Items listed in a dataset:
# # #

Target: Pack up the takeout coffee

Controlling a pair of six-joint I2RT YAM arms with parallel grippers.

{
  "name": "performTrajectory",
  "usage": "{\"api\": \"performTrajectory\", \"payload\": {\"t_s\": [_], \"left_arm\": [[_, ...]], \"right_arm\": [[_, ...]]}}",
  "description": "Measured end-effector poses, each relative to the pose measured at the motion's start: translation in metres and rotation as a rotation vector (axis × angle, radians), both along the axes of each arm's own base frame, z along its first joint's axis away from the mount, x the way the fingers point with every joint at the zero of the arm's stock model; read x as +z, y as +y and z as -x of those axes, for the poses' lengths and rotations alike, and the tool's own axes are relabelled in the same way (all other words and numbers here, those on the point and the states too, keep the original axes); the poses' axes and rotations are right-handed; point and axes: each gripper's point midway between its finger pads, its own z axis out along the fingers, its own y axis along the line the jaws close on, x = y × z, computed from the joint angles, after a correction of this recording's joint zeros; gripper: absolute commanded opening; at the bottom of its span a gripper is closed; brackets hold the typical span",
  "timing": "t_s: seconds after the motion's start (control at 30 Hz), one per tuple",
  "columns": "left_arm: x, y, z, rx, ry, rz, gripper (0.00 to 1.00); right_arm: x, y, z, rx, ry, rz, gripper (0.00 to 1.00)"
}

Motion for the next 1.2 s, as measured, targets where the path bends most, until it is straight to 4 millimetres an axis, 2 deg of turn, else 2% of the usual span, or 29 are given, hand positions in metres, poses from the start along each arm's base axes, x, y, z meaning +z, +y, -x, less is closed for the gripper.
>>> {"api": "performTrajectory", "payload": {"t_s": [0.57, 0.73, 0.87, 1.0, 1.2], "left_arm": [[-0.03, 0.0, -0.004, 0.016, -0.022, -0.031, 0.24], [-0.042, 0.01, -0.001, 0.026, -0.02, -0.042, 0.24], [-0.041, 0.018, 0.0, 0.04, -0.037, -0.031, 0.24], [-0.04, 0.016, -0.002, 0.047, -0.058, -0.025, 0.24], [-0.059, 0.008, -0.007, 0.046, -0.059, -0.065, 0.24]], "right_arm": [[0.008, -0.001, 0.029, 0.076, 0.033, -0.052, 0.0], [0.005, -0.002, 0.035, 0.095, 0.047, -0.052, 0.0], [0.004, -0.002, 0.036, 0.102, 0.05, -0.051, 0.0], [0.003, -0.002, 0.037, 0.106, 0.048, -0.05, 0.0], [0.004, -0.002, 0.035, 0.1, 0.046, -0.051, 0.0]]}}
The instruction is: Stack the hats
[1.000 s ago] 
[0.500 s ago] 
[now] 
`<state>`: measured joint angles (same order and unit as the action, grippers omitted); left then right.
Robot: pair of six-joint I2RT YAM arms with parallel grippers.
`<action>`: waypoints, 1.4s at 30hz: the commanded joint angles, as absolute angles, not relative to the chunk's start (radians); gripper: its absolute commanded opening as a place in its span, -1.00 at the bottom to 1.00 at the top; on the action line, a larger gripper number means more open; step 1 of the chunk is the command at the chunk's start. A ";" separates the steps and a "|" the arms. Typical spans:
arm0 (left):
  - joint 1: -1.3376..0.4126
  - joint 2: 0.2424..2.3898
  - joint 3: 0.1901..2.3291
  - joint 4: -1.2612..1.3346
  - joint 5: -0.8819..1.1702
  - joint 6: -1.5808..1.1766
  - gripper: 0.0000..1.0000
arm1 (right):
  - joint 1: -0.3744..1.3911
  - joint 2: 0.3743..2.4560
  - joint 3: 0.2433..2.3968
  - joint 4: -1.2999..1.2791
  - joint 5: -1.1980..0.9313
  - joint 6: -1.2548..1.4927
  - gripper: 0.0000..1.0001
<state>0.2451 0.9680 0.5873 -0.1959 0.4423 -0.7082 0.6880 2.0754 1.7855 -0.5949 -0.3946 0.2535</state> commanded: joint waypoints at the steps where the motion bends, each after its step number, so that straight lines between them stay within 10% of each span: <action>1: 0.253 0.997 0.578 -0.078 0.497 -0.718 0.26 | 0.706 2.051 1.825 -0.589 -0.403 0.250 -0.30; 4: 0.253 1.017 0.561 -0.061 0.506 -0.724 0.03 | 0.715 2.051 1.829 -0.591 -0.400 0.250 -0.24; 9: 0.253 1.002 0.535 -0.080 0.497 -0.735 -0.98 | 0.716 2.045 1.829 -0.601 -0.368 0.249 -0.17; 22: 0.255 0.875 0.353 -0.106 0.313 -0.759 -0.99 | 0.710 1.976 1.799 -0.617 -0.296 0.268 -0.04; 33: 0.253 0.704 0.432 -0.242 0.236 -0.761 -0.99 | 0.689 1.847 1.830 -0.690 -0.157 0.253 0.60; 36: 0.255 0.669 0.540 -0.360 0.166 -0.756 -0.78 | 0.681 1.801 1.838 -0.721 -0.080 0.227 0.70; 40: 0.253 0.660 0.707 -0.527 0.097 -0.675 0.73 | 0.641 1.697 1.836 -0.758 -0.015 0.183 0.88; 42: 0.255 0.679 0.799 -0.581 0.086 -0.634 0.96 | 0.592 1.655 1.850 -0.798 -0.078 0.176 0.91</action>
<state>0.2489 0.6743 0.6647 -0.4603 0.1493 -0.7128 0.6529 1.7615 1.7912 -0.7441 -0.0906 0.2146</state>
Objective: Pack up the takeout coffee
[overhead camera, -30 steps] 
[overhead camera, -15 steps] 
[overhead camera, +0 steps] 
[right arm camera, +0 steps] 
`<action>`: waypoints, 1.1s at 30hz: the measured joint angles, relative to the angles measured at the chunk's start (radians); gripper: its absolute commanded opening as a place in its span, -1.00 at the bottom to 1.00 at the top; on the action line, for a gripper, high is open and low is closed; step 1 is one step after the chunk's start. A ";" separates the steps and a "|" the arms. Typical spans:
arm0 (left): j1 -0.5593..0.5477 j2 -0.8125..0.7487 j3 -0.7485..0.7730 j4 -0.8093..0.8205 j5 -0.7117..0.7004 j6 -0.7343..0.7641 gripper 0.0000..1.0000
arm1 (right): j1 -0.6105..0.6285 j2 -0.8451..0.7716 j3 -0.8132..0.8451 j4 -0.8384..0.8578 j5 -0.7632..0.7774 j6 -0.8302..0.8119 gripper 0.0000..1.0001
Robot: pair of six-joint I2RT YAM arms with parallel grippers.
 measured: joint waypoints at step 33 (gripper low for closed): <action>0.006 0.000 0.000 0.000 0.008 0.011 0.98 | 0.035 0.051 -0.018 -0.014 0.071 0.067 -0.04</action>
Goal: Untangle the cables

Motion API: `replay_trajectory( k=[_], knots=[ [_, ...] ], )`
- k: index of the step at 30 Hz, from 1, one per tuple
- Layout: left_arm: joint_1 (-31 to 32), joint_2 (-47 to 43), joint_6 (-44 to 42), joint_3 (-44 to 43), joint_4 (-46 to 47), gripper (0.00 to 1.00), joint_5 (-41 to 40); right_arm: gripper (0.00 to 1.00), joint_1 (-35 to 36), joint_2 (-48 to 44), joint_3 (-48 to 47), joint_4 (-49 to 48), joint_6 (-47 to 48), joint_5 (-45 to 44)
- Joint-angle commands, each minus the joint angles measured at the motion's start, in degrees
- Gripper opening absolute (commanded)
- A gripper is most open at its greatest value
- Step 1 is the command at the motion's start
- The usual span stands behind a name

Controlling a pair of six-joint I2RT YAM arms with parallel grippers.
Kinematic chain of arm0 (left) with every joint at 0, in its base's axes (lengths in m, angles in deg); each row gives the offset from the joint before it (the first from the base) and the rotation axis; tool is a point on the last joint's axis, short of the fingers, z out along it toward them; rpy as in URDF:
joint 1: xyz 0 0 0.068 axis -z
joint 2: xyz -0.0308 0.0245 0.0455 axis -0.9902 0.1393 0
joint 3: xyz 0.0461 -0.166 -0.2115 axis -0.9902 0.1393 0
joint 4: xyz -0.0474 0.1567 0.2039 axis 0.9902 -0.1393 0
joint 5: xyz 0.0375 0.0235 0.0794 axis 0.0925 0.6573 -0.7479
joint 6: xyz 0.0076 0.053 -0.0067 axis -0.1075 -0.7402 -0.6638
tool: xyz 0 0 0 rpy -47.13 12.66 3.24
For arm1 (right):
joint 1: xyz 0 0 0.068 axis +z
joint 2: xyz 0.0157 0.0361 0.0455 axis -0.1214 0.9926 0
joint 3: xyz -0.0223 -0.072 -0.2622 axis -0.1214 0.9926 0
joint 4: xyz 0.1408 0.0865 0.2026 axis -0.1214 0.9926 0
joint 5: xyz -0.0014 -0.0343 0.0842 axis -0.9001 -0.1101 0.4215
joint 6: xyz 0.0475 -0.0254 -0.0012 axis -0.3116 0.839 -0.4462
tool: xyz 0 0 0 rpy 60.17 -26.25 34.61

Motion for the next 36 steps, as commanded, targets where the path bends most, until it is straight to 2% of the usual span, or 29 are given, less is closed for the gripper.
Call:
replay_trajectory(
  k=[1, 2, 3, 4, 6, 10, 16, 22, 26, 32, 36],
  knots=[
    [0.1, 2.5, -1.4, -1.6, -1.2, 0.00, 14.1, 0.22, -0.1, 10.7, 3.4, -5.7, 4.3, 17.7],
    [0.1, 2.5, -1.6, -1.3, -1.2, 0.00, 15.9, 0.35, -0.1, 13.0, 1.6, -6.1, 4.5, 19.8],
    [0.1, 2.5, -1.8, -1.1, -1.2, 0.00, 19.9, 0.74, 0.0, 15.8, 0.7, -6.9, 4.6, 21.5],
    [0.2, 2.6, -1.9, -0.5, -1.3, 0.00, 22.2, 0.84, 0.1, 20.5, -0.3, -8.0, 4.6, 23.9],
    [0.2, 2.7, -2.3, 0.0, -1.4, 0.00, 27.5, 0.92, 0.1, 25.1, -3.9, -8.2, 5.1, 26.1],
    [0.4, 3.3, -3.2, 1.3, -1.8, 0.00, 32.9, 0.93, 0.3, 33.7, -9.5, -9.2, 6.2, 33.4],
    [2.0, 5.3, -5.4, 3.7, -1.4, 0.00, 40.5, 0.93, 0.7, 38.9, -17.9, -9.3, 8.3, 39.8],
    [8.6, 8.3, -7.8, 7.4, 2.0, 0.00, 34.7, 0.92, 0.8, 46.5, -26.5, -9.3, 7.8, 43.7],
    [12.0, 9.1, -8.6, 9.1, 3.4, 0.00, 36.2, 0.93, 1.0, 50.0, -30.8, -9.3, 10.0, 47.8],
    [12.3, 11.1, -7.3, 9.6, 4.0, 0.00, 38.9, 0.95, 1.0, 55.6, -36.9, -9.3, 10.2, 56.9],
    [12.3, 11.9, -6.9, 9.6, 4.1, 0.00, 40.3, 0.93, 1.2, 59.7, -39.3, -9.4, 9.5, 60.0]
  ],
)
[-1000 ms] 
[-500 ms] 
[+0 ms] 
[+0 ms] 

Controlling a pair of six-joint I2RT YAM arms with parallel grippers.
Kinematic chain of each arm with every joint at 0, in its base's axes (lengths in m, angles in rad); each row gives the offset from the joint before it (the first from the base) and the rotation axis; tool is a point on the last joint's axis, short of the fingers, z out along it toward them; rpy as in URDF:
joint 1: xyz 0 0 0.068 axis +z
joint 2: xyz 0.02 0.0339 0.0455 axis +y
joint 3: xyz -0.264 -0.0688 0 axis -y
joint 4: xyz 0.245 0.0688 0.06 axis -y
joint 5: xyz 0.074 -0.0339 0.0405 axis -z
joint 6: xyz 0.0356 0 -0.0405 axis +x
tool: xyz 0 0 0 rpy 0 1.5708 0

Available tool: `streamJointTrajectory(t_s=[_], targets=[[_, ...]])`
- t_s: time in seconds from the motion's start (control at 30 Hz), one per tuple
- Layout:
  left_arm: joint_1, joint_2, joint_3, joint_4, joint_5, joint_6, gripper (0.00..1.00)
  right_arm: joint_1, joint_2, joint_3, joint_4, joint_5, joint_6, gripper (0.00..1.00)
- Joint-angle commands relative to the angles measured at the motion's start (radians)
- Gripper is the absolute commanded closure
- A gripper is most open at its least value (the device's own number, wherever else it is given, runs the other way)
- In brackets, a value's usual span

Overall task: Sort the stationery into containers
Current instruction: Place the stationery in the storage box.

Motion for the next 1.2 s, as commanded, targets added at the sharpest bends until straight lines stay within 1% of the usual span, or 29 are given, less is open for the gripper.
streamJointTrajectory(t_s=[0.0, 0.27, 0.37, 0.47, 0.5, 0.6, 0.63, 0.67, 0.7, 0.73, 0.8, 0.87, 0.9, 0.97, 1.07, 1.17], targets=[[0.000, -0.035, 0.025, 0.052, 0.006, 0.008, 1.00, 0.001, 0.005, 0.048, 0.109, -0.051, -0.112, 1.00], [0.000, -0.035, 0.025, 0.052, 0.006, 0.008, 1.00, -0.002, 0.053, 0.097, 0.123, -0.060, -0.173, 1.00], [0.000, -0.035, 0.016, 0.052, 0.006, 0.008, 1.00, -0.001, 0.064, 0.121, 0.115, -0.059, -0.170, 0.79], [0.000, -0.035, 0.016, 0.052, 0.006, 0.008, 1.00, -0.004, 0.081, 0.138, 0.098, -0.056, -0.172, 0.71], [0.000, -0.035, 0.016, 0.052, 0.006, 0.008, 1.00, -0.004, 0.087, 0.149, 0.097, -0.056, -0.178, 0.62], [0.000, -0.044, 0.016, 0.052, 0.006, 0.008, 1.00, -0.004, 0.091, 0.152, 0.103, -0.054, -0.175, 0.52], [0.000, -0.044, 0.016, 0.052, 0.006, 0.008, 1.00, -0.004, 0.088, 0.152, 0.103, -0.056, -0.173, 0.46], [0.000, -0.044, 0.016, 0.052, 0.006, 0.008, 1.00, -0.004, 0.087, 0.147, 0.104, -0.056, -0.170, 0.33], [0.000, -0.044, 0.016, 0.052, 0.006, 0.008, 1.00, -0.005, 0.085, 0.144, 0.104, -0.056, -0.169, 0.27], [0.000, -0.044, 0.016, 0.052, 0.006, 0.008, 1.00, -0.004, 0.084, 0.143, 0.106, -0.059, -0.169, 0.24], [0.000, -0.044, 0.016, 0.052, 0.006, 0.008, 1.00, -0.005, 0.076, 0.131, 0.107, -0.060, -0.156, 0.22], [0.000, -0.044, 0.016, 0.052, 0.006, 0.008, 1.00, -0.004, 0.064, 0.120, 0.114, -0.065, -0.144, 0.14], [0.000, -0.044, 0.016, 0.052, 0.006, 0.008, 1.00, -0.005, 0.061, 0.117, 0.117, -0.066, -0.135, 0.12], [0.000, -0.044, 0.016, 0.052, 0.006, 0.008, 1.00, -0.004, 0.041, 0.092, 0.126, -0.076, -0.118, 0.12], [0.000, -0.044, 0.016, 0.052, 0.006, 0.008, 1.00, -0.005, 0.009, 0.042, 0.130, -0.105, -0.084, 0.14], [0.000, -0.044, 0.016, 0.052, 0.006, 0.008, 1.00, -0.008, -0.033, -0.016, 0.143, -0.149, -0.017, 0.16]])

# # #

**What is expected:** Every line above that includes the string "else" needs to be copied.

**Solution for this problem:**
Motion for the next 1.2 s, as measured, targets where the path bends most, until it is straight to 4 millimetres an axis, 2 deg of turn, else 2% of the usual span, or 29 are given, hand positions in metres, poses from the start along each arm's base axes, x, y, z meaning +z, +y, -x, less is closed for the gripper.
- A gripper is most open at its least value (the device's own number, wherever else it is given, runs the other way)

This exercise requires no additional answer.